A government employees union defended Holmes. Negative blog and media reports about D.C. 911 have made call takers' jobs more stressful, said National Association of Government Employees (NAGE) Local R3-08 President Debbie Hart-Knox. Holmes has stood by employees and was back in her seat only 30 days when auditors checked back on progress made on last year’s recommendation, Hart-Knox said. “Allow Director Holmes to do her job.” Council members should visit OUC to get a clearer picture, she said. NAGE Federal Division Director Lee Blackmon cited a high-stress, low-morale environment under interim Director Cleo Subido, who served between Holmes’ two stints. Things improved after Holmes returned, Blackmon said.

A unified 911 agency works better than separating who takes different types of calls, said Orleans Parish (Louisiana) Communication District Executive Director Tyrell Morris. Bowser made the right choice bringing back Holmes, who wasn’t “given a fair shake,” he said. Taking 911 calls is a difficult job and humans make errors, said Morris: Celebrate what OUC has done right and don’t set unrealistic expectations. “The people at OUC are heroes.”’

Cheh asked Holmes’ supporters if they were “recruited” for their testimony. No, responded Morris and RapidDeploy Northeast Director Walter Kaplan, who also praised Holmes.

"I hear a lot of defensiveness... but we all have to check our egos at the door," said Joseph Papariello, International Association of Fire Fighters Local 36 executive vice president. One problem he’s seen is it taking many minutes for call priorities to be upgraded to the appropriate level, he said.

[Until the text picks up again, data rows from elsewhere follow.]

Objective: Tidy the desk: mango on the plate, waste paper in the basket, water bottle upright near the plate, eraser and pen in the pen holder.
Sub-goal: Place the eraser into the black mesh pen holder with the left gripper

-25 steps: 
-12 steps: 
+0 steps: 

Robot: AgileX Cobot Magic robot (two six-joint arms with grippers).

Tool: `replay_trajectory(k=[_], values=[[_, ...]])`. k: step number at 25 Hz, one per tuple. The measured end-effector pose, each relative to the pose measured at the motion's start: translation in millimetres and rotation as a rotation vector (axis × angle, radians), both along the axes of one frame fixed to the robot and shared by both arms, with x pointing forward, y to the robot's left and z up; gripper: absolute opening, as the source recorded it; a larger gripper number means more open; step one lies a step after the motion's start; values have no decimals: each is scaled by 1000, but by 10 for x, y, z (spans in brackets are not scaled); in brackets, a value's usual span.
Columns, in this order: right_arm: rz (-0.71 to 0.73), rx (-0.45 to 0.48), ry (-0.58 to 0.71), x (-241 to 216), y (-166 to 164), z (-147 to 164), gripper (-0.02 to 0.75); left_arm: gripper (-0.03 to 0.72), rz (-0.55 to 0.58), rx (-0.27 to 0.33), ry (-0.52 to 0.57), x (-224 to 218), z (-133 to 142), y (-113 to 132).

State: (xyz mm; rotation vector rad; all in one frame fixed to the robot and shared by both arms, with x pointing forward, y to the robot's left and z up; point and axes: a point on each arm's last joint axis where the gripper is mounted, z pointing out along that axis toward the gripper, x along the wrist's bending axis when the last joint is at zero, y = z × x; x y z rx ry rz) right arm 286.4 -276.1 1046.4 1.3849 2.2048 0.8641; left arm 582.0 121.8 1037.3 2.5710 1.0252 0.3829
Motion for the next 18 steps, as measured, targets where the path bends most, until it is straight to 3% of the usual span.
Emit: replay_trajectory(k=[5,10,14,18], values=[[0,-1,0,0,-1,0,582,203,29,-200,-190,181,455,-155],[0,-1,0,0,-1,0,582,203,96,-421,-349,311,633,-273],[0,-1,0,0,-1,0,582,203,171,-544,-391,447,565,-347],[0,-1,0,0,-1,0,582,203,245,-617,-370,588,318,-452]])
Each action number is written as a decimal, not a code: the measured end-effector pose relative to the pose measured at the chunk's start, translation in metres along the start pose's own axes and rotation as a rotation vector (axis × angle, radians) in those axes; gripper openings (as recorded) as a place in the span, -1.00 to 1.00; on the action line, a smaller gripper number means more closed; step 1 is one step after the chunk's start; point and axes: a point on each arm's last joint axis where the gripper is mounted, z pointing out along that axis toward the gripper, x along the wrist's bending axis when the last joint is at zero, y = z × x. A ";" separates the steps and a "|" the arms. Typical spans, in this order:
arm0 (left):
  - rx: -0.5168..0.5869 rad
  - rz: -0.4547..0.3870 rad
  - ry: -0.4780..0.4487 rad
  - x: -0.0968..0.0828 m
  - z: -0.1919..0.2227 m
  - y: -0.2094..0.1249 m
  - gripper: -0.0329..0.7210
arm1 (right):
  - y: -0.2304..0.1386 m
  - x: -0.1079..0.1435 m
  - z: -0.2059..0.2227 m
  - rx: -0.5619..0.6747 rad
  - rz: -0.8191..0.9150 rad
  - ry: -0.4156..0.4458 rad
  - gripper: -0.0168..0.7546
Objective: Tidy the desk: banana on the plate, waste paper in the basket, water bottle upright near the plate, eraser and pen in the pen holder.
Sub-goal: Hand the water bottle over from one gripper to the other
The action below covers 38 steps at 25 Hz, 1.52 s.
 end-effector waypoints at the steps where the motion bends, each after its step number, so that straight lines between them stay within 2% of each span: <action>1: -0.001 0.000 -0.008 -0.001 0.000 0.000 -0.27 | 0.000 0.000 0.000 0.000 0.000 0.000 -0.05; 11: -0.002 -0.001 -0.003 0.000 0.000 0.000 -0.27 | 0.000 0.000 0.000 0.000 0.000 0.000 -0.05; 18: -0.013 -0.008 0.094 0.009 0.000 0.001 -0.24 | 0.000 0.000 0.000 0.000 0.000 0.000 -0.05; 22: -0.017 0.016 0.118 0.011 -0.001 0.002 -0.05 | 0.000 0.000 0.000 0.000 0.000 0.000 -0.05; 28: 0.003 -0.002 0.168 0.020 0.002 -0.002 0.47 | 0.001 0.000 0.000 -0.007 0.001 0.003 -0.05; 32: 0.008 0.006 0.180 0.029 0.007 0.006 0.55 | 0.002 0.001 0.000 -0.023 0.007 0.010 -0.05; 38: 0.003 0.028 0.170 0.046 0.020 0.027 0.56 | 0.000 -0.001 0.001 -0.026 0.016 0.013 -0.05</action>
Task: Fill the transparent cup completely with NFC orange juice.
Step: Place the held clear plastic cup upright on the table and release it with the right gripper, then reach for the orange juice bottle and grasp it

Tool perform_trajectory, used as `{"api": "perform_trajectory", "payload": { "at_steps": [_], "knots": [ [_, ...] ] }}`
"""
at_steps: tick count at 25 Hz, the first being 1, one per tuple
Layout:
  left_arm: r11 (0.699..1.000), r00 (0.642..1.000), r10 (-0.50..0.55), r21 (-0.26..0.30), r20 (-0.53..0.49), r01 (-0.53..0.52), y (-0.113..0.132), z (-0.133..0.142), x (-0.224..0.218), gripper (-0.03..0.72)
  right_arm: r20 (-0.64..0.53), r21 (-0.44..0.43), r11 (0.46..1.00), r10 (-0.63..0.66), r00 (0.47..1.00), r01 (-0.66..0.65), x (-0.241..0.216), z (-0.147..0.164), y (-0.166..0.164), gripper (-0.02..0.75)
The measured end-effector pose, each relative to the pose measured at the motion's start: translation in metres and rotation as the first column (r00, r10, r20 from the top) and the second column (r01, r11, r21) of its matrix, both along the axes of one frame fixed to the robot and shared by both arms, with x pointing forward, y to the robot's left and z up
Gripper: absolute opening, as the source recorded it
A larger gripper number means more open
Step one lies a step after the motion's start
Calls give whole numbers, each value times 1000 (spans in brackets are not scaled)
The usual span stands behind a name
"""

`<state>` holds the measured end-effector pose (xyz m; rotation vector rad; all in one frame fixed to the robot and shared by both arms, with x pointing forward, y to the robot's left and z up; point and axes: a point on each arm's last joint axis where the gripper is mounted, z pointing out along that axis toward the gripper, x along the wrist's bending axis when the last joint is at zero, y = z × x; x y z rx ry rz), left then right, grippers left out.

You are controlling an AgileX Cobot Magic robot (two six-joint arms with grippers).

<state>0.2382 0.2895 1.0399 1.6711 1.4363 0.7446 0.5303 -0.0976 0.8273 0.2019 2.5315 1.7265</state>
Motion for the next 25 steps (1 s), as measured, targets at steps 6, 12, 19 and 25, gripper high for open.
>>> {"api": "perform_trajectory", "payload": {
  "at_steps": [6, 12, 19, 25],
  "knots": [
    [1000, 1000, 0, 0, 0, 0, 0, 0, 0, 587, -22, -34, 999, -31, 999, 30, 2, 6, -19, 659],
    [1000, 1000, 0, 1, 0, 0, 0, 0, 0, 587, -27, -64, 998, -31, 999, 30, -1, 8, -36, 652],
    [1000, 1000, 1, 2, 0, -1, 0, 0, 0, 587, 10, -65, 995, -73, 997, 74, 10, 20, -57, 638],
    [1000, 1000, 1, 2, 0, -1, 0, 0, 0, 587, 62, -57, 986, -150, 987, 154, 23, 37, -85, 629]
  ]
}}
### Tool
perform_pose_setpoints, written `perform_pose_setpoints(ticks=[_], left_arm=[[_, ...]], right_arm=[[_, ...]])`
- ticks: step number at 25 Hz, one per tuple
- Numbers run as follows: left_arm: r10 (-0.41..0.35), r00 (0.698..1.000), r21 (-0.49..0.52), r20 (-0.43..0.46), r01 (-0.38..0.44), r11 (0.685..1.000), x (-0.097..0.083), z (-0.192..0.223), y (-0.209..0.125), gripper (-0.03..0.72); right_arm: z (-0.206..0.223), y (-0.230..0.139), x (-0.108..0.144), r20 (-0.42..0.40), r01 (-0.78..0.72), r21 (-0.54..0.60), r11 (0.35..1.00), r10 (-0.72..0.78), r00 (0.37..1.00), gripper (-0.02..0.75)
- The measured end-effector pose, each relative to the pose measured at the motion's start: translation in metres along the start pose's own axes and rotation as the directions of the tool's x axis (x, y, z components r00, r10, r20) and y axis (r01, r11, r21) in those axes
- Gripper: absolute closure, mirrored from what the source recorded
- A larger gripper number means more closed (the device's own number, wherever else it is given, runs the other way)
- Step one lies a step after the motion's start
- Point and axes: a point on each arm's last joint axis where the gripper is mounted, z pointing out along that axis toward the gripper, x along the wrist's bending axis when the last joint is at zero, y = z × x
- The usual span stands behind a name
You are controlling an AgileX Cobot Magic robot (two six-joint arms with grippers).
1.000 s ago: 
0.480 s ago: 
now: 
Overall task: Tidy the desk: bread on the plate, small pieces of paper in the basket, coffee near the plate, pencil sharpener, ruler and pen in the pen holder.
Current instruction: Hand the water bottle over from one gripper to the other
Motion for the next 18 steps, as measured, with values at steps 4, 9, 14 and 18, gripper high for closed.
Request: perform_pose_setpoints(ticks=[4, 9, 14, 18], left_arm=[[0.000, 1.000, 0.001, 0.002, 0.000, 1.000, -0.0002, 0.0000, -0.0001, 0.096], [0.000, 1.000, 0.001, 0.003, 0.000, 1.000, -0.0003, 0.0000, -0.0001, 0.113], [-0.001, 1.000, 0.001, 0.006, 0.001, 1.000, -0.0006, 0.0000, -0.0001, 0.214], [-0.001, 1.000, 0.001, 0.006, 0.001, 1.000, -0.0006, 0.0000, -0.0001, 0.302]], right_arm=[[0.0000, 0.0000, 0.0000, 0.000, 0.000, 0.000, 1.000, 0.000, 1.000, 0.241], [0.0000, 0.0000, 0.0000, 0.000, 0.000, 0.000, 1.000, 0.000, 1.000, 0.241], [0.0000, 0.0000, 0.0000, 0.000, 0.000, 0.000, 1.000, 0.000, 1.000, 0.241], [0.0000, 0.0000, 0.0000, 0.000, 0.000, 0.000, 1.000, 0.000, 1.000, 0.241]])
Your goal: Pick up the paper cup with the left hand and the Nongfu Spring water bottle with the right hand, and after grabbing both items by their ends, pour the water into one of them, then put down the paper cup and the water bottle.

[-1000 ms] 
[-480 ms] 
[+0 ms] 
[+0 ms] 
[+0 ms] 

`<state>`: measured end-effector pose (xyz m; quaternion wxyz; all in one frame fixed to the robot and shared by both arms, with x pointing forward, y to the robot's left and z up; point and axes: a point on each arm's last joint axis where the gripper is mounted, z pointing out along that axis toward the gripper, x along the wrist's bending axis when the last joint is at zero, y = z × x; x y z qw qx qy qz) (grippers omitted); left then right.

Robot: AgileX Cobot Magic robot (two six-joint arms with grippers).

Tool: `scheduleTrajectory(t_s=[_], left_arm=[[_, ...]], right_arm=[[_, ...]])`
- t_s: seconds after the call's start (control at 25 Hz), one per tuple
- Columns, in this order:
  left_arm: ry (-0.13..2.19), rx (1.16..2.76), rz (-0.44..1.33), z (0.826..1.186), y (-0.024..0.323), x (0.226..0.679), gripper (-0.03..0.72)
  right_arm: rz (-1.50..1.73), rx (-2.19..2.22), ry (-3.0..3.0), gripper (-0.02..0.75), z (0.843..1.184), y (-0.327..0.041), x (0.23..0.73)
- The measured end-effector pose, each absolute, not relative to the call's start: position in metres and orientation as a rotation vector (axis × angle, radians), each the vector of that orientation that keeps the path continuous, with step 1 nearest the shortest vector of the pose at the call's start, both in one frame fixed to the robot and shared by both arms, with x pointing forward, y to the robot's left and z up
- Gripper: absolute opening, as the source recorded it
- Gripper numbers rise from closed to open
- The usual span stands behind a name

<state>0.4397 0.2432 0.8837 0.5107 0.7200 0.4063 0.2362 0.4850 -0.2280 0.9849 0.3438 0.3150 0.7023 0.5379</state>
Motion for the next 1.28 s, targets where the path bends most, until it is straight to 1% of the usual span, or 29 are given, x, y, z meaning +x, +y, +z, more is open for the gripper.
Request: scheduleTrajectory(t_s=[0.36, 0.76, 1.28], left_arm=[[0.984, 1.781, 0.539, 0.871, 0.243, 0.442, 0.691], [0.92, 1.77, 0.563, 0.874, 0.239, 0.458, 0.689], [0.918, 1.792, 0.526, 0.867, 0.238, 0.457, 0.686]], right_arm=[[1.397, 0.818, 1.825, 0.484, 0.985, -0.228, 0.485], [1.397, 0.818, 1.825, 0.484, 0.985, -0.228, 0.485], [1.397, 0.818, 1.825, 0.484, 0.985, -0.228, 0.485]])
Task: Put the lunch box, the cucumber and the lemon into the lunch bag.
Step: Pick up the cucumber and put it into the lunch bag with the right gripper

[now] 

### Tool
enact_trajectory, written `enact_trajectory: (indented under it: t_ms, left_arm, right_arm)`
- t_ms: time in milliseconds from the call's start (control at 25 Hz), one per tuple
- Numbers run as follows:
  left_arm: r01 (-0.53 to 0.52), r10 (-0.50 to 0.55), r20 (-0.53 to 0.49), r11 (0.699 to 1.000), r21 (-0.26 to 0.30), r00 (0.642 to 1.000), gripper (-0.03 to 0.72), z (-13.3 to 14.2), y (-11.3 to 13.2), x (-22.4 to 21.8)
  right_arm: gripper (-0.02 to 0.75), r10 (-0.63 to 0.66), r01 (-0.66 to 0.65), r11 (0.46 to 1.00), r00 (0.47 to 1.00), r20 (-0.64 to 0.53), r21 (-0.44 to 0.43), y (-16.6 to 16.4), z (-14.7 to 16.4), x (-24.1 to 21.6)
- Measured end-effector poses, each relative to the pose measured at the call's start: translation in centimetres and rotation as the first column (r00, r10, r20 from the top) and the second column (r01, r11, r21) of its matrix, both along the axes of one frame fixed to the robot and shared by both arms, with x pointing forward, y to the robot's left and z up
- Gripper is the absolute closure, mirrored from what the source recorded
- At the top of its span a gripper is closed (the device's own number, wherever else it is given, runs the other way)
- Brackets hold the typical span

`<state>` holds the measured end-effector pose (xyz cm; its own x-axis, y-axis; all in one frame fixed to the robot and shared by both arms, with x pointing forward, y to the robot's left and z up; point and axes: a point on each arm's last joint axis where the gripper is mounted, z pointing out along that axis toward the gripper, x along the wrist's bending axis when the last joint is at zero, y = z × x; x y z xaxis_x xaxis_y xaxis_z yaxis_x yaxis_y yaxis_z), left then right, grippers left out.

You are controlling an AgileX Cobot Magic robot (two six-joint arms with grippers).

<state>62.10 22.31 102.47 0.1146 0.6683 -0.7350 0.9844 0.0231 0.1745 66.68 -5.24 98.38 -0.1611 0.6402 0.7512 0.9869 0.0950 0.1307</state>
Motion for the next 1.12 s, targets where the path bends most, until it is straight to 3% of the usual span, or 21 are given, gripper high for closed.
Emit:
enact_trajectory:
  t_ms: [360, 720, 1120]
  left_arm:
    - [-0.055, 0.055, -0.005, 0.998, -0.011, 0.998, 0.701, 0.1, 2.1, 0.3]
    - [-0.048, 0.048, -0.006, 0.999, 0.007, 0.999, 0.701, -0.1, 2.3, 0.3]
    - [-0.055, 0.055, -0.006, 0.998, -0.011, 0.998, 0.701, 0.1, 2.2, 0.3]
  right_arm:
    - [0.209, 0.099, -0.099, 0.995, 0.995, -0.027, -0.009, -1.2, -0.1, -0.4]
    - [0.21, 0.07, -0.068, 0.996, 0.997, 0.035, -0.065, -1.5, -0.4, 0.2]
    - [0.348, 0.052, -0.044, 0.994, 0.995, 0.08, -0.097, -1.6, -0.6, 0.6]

"I feel outraged that the death of my father wasn't even enough for changes to be made,” said Aujah Griffin, who said her father died after OUC didn’t prioritize the 911 call. At first, Griffin could accept that mistakes happen, but nobody from OUC called to “own up” to the mistake or say how things would get better, and continuing failures show nothing was learned, she said: “It's no longer a mistake. It's now pure negligence.”